- _Requirement_
Every line in the listing below from the one with "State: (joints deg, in" through the one with "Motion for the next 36" is to be reproduced exactly, both ends included; leave out the rest.

================

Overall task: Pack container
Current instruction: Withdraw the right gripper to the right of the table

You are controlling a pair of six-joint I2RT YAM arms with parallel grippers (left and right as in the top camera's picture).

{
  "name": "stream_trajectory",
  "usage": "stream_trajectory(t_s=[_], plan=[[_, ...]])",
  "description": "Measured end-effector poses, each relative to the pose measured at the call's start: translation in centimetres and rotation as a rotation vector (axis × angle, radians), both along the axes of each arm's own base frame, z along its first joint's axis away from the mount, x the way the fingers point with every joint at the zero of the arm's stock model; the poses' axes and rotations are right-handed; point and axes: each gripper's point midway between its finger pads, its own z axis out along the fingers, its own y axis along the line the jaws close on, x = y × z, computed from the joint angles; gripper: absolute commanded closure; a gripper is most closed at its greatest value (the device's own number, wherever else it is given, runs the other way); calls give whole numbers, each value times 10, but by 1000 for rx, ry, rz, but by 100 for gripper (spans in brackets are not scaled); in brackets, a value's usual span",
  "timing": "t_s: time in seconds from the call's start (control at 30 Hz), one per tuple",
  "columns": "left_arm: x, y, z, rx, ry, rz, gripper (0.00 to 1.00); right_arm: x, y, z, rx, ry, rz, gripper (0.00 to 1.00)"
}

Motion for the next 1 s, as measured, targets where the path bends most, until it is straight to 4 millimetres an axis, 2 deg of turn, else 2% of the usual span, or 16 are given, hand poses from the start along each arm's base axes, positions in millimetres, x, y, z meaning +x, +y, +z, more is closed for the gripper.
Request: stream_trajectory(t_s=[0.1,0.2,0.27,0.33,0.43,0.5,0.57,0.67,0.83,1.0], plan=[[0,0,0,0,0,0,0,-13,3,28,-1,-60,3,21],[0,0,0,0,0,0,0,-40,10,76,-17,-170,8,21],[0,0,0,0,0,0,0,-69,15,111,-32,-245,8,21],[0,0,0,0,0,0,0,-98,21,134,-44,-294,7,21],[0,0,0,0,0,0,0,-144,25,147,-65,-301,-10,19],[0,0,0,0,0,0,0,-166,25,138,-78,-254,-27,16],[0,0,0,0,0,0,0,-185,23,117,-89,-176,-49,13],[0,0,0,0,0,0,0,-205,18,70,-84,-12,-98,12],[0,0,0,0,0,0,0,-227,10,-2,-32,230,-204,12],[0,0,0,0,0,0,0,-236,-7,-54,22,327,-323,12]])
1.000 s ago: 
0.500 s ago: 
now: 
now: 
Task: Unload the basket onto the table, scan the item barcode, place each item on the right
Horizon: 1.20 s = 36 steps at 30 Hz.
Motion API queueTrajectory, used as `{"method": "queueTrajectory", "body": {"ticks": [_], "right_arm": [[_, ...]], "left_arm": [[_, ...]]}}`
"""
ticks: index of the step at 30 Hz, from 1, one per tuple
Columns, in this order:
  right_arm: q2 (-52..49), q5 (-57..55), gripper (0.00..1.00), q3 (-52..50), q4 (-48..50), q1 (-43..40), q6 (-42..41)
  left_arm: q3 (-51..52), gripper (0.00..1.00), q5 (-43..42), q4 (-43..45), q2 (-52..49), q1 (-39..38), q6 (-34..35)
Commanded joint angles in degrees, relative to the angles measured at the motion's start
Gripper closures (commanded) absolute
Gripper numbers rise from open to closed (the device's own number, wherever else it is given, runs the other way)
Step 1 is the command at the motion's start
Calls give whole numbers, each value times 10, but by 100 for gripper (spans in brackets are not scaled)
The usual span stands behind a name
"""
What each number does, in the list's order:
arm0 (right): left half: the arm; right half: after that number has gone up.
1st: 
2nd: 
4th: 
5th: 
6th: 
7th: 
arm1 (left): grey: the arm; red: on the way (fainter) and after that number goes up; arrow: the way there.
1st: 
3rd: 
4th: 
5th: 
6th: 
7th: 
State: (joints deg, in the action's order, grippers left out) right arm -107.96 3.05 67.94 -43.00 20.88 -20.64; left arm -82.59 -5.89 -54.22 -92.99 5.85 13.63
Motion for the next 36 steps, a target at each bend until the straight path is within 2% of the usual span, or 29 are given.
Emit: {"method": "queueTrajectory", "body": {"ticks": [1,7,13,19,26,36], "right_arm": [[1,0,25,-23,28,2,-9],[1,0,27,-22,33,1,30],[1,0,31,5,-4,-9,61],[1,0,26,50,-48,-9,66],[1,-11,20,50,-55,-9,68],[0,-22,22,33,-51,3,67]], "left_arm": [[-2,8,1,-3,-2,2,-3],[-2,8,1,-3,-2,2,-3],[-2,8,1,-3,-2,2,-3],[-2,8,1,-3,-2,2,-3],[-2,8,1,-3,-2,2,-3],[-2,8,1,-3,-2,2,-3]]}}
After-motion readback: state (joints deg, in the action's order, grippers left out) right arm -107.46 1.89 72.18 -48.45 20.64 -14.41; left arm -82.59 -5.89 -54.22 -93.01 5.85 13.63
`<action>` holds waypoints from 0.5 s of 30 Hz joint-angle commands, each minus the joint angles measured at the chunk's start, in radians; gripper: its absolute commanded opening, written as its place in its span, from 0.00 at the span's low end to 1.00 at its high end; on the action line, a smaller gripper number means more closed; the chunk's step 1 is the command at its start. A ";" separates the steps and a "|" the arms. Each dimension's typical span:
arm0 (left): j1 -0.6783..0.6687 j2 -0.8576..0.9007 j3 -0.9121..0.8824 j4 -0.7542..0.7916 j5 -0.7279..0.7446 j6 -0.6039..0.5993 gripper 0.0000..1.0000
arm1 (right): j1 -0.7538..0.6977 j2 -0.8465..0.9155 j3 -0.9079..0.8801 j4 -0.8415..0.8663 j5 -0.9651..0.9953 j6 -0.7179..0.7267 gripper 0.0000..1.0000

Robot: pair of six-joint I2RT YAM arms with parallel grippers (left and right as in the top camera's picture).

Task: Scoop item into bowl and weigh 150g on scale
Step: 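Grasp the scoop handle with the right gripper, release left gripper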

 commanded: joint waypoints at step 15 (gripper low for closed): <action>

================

- _Written answer_
State: (joints deg, in the action's order, grippers left out) right arm -107.96 3.05 67.94 -43.00 20.88 -20.64; left arm -82.59 -5.89 -54.22 -92.99 5.85 13.63
Motion for the next 36 steps, a target at each bend until the straight path is within 2% of the usual span, or 29 are given.

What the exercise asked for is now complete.